Clubfoot describes a condition where a child’s foot has developed abnormally. It’s a fairly common condition that can be corrected if treated promptly.
When your baby has clubfoot, one or both of their feet will be turned inwards at the ankle. The condition can range in severity from a gentle curve, to more severe cases where the feet curl upward.
Diagnosing and Treating Clubfoot
Clubfoot develops in the womb, making it difficult for orthopedic pediatricians to diagnose it or its severity when it first arises. Typically, a baby will be examined for signs of clubfoot and diagnosed at birth.
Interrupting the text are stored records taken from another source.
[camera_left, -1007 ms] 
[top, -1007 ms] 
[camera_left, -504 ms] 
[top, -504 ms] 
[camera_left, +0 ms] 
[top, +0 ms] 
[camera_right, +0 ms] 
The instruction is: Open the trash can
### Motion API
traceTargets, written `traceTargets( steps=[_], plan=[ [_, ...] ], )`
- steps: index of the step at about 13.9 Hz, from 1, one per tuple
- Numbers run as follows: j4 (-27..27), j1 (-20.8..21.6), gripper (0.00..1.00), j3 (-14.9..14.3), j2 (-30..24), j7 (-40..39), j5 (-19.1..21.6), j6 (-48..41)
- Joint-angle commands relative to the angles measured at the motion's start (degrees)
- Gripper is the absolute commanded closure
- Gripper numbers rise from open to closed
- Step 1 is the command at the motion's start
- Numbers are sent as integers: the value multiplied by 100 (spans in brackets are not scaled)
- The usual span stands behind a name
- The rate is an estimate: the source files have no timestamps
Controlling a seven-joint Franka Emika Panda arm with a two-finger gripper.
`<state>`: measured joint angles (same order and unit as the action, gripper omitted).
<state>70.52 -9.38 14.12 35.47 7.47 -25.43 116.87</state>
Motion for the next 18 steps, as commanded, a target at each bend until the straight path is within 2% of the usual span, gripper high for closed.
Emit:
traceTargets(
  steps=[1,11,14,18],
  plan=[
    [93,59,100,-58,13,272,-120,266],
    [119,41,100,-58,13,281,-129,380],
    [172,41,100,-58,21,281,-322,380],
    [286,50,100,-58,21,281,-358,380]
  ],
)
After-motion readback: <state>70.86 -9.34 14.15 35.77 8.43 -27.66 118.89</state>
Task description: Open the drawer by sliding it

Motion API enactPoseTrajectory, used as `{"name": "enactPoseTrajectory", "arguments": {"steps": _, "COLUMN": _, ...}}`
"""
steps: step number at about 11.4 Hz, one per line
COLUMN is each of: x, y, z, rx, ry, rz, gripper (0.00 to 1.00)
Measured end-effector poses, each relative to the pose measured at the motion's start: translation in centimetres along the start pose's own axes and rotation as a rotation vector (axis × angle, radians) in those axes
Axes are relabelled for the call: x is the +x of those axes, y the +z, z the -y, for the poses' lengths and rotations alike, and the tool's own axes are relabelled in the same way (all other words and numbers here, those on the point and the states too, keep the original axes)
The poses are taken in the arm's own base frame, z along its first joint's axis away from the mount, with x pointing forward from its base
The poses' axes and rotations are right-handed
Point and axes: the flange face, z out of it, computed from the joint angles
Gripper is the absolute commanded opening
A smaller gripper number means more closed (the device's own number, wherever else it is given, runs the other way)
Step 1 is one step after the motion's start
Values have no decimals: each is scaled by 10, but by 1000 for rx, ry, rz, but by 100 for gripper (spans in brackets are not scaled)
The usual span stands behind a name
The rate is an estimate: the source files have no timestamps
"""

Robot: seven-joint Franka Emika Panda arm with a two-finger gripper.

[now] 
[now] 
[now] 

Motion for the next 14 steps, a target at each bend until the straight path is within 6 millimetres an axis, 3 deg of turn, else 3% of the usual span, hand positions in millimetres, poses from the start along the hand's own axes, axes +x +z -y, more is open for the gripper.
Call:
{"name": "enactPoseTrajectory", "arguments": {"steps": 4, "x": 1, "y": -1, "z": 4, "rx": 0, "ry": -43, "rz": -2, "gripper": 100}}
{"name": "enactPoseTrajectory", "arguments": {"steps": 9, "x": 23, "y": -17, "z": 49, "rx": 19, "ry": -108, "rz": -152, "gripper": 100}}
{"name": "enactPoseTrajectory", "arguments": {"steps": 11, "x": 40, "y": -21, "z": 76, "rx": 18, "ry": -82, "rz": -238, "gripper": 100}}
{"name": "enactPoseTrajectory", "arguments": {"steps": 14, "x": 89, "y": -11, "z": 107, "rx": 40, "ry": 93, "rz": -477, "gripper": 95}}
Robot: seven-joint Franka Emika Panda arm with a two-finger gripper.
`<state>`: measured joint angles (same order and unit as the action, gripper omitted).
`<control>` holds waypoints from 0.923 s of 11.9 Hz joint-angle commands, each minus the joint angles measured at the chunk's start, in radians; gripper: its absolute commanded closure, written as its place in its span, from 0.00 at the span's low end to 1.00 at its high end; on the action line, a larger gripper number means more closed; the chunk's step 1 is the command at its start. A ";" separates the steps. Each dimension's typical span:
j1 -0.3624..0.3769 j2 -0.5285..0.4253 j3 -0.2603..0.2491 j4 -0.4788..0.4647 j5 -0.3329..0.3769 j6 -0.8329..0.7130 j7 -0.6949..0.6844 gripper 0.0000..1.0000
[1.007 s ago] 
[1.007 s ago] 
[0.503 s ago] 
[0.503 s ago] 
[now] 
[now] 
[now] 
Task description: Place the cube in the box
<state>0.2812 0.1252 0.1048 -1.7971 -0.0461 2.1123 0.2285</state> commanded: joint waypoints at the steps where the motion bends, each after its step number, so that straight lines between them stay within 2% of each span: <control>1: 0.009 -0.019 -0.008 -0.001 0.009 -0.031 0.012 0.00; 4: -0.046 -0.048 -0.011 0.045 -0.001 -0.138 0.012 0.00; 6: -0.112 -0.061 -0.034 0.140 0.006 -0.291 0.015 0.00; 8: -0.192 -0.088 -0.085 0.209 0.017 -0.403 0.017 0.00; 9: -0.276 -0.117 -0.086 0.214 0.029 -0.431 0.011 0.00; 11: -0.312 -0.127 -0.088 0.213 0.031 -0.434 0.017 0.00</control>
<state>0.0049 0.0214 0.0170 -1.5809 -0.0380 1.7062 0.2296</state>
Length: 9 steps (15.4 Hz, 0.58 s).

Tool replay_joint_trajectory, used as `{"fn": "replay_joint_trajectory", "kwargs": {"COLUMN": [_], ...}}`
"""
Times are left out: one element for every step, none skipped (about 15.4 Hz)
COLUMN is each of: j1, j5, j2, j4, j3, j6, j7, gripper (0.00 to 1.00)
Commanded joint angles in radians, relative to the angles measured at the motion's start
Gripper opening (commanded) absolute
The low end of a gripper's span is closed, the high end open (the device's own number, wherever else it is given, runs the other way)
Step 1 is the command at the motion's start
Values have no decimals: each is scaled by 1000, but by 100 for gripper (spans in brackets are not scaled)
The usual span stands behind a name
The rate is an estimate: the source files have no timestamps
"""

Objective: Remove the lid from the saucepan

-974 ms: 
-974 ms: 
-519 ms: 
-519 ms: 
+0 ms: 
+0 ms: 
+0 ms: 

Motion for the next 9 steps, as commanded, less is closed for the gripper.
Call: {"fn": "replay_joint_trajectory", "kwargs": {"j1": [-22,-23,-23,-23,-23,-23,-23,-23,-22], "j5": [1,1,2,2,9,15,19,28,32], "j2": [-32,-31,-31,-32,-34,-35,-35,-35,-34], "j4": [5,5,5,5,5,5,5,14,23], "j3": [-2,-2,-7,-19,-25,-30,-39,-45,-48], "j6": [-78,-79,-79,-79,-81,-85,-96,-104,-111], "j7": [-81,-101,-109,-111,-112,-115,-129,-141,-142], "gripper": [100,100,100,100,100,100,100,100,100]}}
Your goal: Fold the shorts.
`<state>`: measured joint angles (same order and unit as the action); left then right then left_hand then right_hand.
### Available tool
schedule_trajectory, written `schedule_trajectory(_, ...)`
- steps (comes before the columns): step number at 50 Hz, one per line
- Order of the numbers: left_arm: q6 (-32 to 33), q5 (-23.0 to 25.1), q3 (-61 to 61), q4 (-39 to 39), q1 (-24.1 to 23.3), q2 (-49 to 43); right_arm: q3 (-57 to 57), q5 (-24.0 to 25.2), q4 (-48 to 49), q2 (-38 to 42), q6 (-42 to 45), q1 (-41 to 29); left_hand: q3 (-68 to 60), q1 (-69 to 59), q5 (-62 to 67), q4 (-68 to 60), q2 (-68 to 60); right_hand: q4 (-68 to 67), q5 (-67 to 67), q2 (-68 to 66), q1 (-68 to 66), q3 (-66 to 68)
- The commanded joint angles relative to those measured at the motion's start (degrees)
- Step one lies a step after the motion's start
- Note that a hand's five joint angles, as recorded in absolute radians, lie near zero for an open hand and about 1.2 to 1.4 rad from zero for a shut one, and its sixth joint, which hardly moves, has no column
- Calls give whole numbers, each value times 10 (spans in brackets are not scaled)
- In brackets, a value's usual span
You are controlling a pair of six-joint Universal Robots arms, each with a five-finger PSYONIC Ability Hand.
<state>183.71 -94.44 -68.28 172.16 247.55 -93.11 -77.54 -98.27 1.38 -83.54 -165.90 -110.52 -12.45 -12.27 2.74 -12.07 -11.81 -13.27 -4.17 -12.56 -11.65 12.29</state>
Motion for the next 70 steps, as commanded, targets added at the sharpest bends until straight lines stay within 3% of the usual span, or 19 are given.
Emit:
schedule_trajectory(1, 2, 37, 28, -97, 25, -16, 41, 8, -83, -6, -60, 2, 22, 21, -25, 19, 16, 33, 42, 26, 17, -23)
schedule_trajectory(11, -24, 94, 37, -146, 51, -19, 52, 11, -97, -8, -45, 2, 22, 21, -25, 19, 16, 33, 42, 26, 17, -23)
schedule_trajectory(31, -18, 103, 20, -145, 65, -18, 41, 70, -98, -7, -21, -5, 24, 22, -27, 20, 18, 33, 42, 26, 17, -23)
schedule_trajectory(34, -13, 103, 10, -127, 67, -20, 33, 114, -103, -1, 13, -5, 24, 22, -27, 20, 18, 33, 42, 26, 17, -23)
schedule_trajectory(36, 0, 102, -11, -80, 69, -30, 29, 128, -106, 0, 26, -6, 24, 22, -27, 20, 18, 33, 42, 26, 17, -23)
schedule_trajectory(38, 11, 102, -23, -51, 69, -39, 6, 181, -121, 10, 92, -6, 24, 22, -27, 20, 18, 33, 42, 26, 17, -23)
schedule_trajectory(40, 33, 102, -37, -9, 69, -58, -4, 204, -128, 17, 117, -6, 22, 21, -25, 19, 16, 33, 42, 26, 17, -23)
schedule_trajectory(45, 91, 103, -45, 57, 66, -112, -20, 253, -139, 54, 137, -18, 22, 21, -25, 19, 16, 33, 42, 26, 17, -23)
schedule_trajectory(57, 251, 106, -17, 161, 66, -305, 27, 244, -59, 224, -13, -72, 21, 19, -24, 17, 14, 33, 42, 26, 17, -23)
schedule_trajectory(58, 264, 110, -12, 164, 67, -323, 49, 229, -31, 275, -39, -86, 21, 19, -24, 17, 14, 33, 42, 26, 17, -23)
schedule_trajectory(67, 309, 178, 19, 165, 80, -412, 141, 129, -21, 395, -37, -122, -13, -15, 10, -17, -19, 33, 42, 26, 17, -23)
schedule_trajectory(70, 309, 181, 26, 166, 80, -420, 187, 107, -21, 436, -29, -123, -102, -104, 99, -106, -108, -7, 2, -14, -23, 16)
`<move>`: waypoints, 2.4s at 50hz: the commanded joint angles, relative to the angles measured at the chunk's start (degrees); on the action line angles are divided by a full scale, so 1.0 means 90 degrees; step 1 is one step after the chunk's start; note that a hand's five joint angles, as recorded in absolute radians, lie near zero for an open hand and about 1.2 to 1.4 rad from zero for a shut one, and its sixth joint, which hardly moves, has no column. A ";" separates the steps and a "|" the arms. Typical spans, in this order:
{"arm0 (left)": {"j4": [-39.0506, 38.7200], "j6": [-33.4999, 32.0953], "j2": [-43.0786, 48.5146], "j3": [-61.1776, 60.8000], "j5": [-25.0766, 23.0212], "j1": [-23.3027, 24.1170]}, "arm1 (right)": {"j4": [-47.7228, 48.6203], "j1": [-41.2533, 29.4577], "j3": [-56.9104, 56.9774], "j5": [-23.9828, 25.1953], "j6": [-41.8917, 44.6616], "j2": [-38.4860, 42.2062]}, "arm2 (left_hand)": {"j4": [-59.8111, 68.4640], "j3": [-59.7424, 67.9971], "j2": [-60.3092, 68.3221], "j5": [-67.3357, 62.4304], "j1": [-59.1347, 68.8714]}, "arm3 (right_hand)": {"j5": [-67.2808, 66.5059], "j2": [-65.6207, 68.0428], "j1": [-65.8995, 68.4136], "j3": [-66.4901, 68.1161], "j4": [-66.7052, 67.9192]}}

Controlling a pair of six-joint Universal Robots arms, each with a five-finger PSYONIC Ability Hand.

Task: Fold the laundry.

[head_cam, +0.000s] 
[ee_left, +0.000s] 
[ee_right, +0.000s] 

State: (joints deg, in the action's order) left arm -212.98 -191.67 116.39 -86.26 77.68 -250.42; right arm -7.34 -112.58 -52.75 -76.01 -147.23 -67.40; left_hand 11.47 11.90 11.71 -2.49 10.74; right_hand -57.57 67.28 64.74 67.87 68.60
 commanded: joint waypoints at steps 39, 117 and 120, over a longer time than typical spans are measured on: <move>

It’s critically important that treatment for clubfoot begin as soon as possible in a child’s life. Because a baby’s body is still highly flexible and growing at an accelerated rate, clubfoot treatments can work well in infancy.
There are two main types of treatments available for clubfoot in pediatric orthopedics, the Ponseti method and surgery.
Treatment involves stretching and bracing the legs so they grow in a more natural position. During weekly sessions, the child’s legs are stretched and manipulated into the correct position, then kept in place with a cast. This process is repeated weekly until the foot’s position is improved, typically between 6 to 8 weeks.
Because clubfoot has a tendency of recurring, babies undergoing Ponseti treatment also must brace their legs into the correct position for up to three years afterward.
Sometimes clubfoot cannot be fully corrected with stretching, or it reappears despite other treatments. In these cases, surgery may be needed to adjust the tendons and ligaments in the foot and ankle.